Saudade

“somos anjos de uma asa só e apenas conseguimos voar abraçados.”
Saudade foi a palavra escolhida pelos portugueses para 2020. A estranheza da preferência deixou-me perplexa.
Porém, é a avassaladora revelação do quanto precisamos uns dos outros, do quanto sentimos a falta da presença física, do abraço que talvez nunca tivéssemos valorizado, da liberdade de nos visitarmos, da companhia dos que nos escutam e sabem consolar.
O tempo de confinamento contraria a nossa natureza gregária, a necessidade de convivência.
Quem diria, há um ano, que a incrível força expressiva da palavra saudade seria um dos legados da inquietante pandemia!
Nenhum de nós imaginou viver uma situação destas. Encontrou-nos impreparados e pôs a nu a nossa vulnerabilidade. As habituais práticas de vida e a organização da sociedade revelaram-se inadequadas perante a crise.
Conhecemos o passado, contudo, percebemos hoje que o futuro não será o que esperávamos.
O escritor José Guimarães Rosa afirmou: “Vivendo, se aprende; mas o que se aprende mais, é a fazer outras maiores perguntas.”
É tempo de questionarmos, de ganharmos uma nova consciência de tudo o que faz parte da comunidade humana a que pertencemos e do planeta que habitamos. Ele não precisa de nós. Porém, a nossa sobrevivência depende, em tudo, do que temos andado a destruir.
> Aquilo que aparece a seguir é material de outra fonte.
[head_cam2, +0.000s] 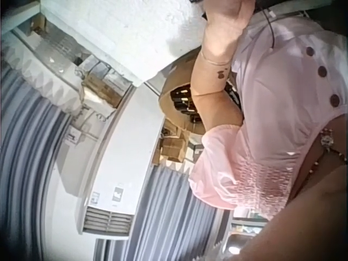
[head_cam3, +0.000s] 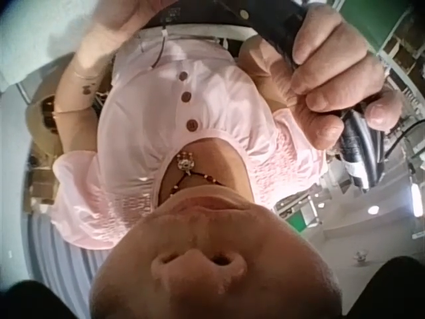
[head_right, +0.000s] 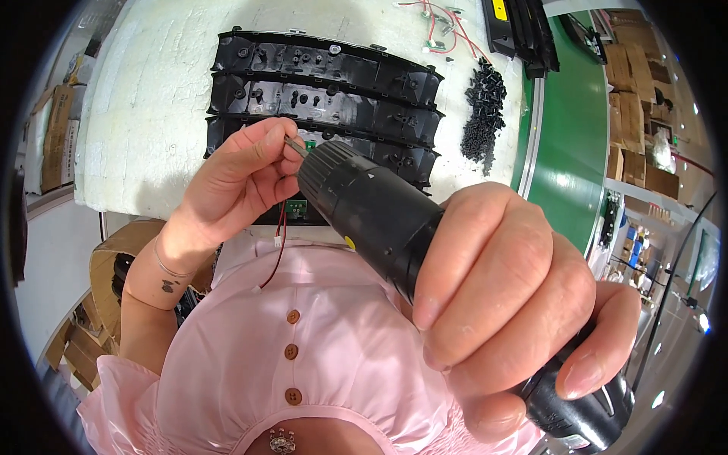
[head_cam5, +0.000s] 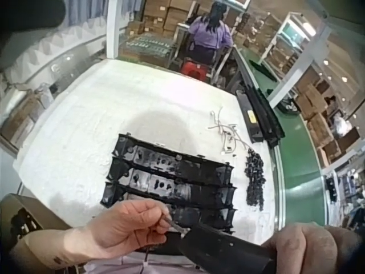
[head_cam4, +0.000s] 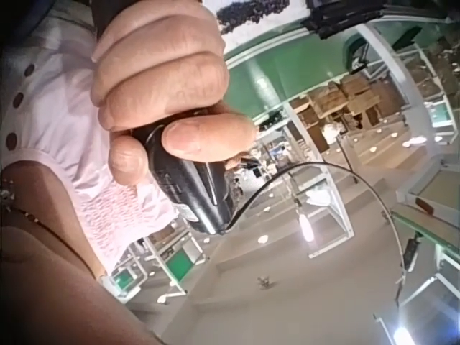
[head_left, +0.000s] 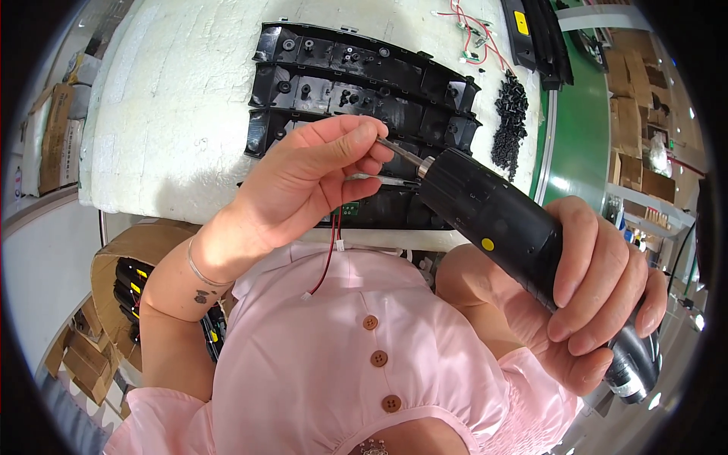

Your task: Assembling electronic components into plastic housings using an electric screwdriver.

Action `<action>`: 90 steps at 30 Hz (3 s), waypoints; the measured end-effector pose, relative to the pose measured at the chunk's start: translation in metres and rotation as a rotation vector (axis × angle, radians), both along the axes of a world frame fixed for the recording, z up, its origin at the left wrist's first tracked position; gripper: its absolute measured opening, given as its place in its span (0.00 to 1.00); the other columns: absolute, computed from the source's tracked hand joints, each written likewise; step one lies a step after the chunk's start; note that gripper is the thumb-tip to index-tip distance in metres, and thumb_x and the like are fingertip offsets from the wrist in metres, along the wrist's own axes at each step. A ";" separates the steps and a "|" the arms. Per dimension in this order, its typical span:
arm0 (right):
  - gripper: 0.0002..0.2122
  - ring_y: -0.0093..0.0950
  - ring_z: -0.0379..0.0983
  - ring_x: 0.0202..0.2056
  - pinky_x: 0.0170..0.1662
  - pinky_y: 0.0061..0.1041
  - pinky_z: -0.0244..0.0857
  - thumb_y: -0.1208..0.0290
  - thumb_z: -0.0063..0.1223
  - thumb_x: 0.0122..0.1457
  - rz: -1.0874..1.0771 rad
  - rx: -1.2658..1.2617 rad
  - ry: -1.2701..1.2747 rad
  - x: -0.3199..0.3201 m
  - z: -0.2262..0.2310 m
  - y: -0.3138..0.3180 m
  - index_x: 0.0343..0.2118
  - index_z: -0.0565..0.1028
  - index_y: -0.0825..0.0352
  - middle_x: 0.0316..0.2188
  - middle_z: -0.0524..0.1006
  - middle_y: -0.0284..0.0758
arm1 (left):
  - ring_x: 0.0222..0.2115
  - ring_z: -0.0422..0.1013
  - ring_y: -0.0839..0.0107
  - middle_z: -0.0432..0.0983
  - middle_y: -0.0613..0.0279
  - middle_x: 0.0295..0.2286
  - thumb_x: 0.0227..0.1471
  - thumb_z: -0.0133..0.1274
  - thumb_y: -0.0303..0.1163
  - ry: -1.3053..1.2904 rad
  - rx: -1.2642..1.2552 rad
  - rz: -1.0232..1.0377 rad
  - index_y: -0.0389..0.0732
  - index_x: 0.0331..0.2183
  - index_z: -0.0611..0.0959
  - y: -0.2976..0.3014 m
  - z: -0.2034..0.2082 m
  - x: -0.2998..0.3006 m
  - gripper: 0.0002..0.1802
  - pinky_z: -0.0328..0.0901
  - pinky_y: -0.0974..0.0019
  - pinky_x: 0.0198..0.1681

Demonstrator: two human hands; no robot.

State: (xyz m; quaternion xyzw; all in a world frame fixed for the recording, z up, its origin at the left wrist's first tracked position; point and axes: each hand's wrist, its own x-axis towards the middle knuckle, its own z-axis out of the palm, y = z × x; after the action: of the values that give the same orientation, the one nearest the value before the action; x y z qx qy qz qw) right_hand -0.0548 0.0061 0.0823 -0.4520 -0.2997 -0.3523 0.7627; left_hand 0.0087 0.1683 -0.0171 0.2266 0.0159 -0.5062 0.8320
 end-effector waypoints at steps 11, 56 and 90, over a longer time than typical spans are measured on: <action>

A pandemia está também a lembrar-nos de que somos anjos de uma asa só e apenas conseguimos voar abraçados. Precisamos uns dos outros para nos salvarmos.
Esta crise abre-nos dois caminhos. Não deixará ninguém indiferente. Uns seguirão o rumo do desânimo e da tristeza por tudo o que perderam. Outros, espero que seja a maioria, vão saber gerir as aflições e optarão pelo portal da confiança, rompendo com o passado recente, sem contudo o esquecerem, e juntos construirão a ponte para o mundo seguinte.
As grandes crises quase sempre se transformaram em oportunidades de recomeço, em grandes desafios direcionadas para o futuro e numa abertura aos exemplos inspiradores. E por que não um incentivo à leitura dos poetas? Eles são visionários, profetas, os que estão sempre à frente do seu tempo.
Não me vou alongar nas palavras porque este texto está cheio de gratidão pelo facto de estar viva. Está cheio de respeito e de admiração pelos que lutam connosco e ao nosso lado.
Muito do que está a acontecer toca o coração, entra fundo dentro de nós e obriga a uma reflexão.
Partilho o excerto de um texto bíblico de Marcos 4, 35-41. “Surpreendidos por uma tempestade inesperada e furibunda, demo-nos conta de estar no mesmo barco, todos frágeis e desorientados mas ao mesmo tempo importantes e necessários: todos chamados a remar juntos, todos carecidos de mútuo encorajamento.”
Os leitores deste jornal têm um nome, um rosto e uma história de vida. Quando escrevo penso em todos: os que conheço e os que vivem no imaginário. Estabeleço um diálogo. Aproximo-os. Sinto a sua presença.
Hoje, em especial, junto às palavras um grande abraço para cada um. E deixo um pedido: por favor, abracem, todos os dias, os que ainda podem abraçar. Que privilégio! Há quem não tenha ninguém.